Casey Beal is the Senior Editor of Momus, and a freelance writer and editor based on Vancouver Island. He studied at the Center for the Study of Theory and Criticism at the University of Western Ontario, and was recently the inaugural artist-in-residence at Forest City Gallery in London, Ontario. 

Sky Goodden

Sky Goodden is the founding Publisher and Editor of Momus, which has been shortlisted for two International Awards for Art Criticism since its inauguration in 2014. Its contributors have been awarded nine Creative Capital Warhol Grants for Art Writers, and a Rabkin Foundation Award for Art Journalism.

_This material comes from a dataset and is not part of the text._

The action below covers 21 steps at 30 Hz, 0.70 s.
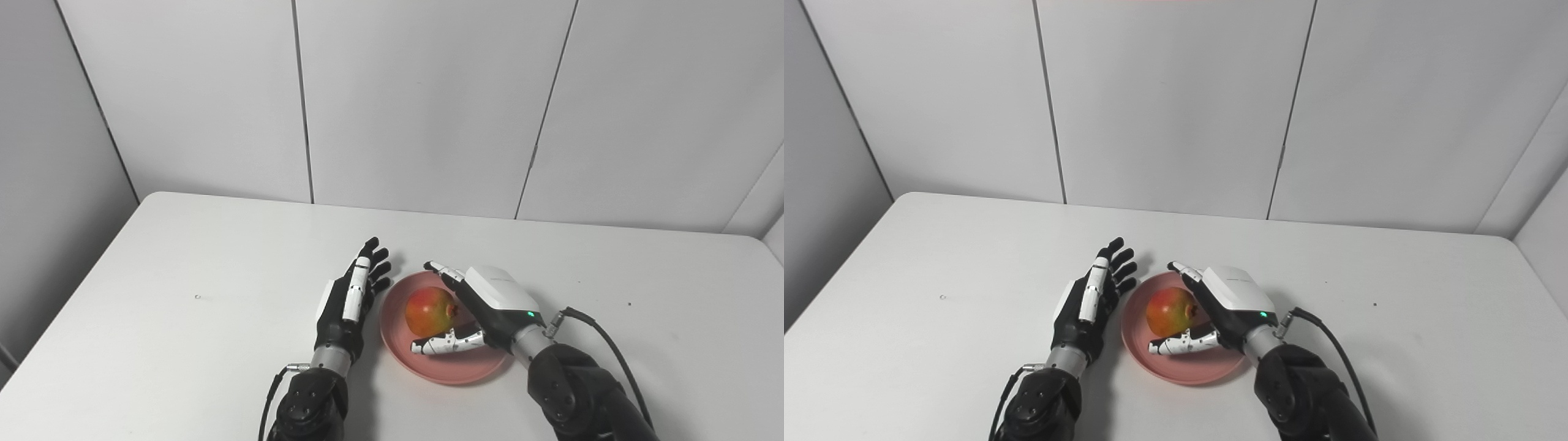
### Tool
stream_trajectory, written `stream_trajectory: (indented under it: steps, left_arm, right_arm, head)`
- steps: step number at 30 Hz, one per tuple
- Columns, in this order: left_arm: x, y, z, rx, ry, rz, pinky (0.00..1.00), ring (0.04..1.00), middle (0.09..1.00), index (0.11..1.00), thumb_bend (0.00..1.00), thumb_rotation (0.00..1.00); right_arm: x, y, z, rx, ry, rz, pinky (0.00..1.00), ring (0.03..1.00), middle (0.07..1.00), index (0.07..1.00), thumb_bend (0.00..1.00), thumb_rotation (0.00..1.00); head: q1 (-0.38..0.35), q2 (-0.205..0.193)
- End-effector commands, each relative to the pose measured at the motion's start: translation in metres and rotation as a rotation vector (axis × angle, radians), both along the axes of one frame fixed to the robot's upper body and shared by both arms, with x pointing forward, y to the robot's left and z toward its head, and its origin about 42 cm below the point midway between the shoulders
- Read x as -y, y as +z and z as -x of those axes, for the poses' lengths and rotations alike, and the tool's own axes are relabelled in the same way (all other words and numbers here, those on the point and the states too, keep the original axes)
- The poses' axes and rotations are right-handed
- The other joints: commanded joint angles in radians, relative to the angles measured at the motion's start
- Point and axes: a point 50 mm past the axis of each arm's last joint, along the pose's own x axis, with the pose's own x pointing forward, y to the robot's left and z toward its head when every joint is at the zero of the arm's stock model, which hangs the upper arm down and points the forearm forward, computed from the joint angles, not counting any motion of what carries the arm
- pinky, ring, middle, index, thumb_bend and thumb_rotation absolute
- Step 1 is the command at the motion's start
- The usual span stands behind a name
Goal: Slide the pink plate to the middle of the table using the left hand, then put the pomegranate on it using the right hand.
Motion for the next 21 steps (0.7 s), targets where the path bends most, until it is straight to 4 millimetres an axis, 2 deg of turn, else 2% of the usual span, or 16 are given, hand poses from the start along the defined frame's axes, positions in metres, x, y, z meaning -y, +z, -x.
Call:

Momus published its first print compendium in 2017, which toured across Canada, the US, and Mexico. Goodden was the Artist-in-Residence at Montreal’s Concordia University in 2018-19, and holds an MFA in Criticism & Curatorial Practice from OCAD University, which awarded her with an “Alumni of Influence Award.” In 2019, she was awarded the J.E.H. MacDonald Award from the Arts & Letters Club of Toronto. Goodden has published in multiple catalogues and art books, as well as Frieze, Art in America, Modern Painters, Canadian Art, C Magazine, the National Post, and Art21. She is currently hosting Momus Emerging Critics Residencies in collaboration with Concordia University (Montreal), OCAD University (Toronto), and the School of the Art Institute of Chicago, with annual scholarships provided by the former US Ambassadors to Canada, Bruce and Vicki Heyman. Goodden is building a Momus Institute which will be based at Concordia University, Montreal in the near future.